# [Exercise directions]
Please write out every record below exactly as it stands.

(Beginning of Given entries)

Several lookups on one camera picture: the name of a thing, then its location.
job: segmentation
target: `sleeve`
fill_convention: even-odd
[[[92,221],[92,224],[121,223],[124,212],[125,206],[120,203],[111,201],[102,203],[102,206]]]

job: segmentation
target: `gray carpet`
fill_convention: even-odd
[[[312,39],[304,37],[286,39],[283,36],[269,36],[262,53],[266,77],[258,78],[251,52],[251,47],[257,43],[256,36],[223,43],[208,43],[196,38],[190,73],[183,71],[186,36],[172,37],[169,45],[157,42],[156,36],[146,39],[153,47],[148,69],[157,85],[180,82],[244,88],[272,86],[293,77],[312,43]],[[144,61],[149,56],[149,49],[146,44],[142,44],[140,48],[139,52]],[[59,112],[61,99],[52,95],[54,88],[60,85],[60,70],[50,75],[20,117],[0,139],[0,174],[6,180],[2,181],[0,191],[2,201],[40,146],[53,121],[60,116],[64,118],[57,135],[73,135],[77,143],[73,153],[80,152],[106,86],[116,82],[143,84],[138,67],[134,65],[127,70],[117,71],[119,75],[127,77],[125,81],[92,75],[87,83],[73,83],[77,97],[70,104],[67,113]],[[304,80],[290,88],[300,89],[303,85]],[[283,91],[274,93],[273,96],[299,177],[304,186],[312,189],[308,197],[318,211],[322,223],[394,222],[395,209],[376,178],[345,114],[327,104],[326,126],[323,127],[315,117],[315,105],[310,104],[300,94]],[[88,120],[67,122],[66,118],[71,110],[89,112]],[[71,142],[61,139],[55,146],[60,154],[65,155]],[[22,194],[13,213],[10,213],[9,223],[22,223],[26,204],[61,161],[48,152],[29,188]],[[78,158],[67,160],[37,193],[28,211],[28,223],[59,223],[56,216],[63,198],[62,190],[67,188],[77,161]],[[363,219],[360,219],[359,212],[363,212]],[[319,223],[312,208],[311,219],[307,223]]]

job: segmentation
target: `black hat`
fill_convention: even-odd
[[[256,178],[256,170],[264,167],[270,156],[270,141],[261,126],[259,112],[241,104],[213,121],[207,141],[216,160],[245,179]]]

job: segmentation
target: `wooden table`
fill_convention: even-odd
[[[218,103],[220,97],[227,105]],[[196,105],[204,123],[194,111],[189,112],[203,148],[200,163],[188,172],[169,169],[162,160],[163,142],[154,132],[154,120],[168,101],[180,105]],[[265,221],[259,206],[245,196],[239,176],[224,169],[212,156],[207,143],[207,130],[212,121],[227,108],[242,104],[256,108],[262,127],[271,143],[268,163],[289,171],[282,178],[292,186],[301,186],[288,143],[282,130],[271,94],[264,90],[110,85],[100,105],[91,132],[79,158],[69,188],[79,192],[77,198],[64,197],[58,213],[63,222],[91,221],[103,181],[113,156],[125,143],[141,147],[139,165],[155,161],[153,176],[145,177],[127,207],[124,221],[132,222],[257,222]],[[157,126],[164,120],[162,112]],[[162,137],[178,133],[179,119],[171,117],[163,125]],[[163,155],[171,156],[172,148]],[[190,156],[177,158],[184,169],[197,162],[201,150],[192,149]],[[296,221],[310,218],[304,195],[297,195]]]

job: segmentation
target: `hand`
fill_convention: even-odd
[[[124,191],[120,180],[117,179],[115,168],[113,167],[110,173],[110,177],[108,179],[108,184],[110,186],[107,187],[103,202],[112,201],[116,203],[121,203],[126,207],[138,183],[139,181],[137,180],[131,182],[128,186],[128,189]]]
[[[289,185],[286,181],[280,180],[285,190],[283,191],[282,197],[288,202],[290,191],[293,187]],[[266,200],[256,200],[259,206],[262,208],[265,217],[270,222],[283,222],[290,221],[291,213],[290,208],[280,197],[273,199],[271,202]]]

(End of Given entries)

# [Completed task]
Several lookups on one camera picture: the name of a thing, then its location.
job: segmentation
target: `sleeve`
fill_convention: even-odd
[[[92,221],[92,224],[121,223],[124,212],[125,206],[120,203],[111,201],[102,203],[102,206]]]

job: segmentation
target: `gray carpet`
fill_convention: even-odd
[[[312,39],[304,37],[286,39],[283,36],[269,36],[262,53],[266,77],[258,78],[251,52],[251,47],[257,43],[256,36],[223,43],[208,43],[196,38],[190,73],[183,71],[186,36],[172,37],[169,45],[157,42],[156,36],[146,39],[153,47],[148,69],[157,85],[180,82],[244,88],[272,86],[293,77],[312,43]],[[144,61],[149,56],[149,49],[146,44],[142,44],[140,48],[139,52]],[[59,112],[61,99],[52,95],[54,88],[60,85],[60,70],[50,75],[20,117],[0,139],[0,174],[6,180],[2,181],[0,191],[2,201],[40,146],[53,121],[60,116],[64,118],[57,135],[73,135],[77,143],[73,153],[80,152],[106,86],[116,82],[143,84],[138,67],[134,65],[127,70],[117,71],[119,75],[127,77],[125,81],[92,75],[87,83],[73,83],[77,97],[70,104],[67,113]],[[304,80],[290,88],[300,89],[303,85]],[[283,91],[274,93],[273,96],[299,177],[304,186],[312,189],[308,197],[318,211],[322,223],[394,222],[395,209],[376,178],[345,114],[327,104],[326,126],[323,127],[315,117],[315,105],[310,104],[300,94]],[[88,120],[67,122],[66,118],[71,110],[89,112]],[[71,142],[61,139],[55,146],[60,154],[65,155]],[[22,194],[13,213],[10,213],[9,223],[22,223],[26,204],[61,161],[48,152],[29,188]],[[78,158],[67,160],[37,193],[28,211],[28,223],[59,223],[56,216],[63,198],[62,190],[67,188],[77,161]],[[363,219],[360,219],[359,212],[363,212]],[[319,223],[312,208],[311,219],[307,223]]]

job: segmentation
target: `black hat`
fill_convention: even-odd
[[[256,178],[256,170],[264,167],[270,156],[270,141],[261,126],[259,112],[241,104],[213,121],[207,141],[216,160],[245,179]]]

job: segmentation
target: `wooden table`
fill_convention: even-odd
[[[218,103],[220,97],[227,105]],[[196,105],[204,123],[194,111],[189,112],[203,148],[200,163],[188,172],[169,169],[162,160],[163,142],[154,132],[154,120],[168,101],[180,105]],[[265,221],[259,206],[245,196],[239,176],[224,169],[212,156],[207,143],[207,130],[212,121],[227,108],[242,104],[256,108],[262,127],[271,143],[268,163],[289,171],[282,178],[292,186],[301,186],[288,143],[282,130],[271,94],[264,90],[110,85],[100,105],[91,132],[79,158],[69,188],[79,192],[77,198],[64,197],[58,213],[63,222],[91,221],[103,181],[113,156],[125,143],[141,147],[139,165],[155,161],[153,176],[145,177],[127,207],[124,221],[132,222],[257,222]],[[157,126],[164,120],[162,112]],[[162,137],[178,133],[179,119],[171,117],[163,125]],[[163,155],[171,156],[172,148]],[[190,156],[177,158],[184,169],[197,162],[201,150],[192,149]],[[296,221],[310,218],[304,195],[297,195]]]

job: segmentation
target: `hand`
fill_convention: even-odd
[[[124,191],[120,180],[117,179],[115,168],[113,167],[110,173],[110,177],[108,179],[108,184],[110,186],[107,187],[103,202],[112,201],[116,203],[121,203],[126,207],[138,183],[139,181],[137,180],[131,182],[128,186],[128,189]]]
[[[289,185],[286,181],[280,180],[285,190],[283,191],[282,197],[288,202],[290,191],[293,187]],[[266,200],[256,200],[259,206],[262,208],[265,217],[270,222],[283,222],[290,221],[291,213],[290,208],[280,197],[273,199],[271,202]]]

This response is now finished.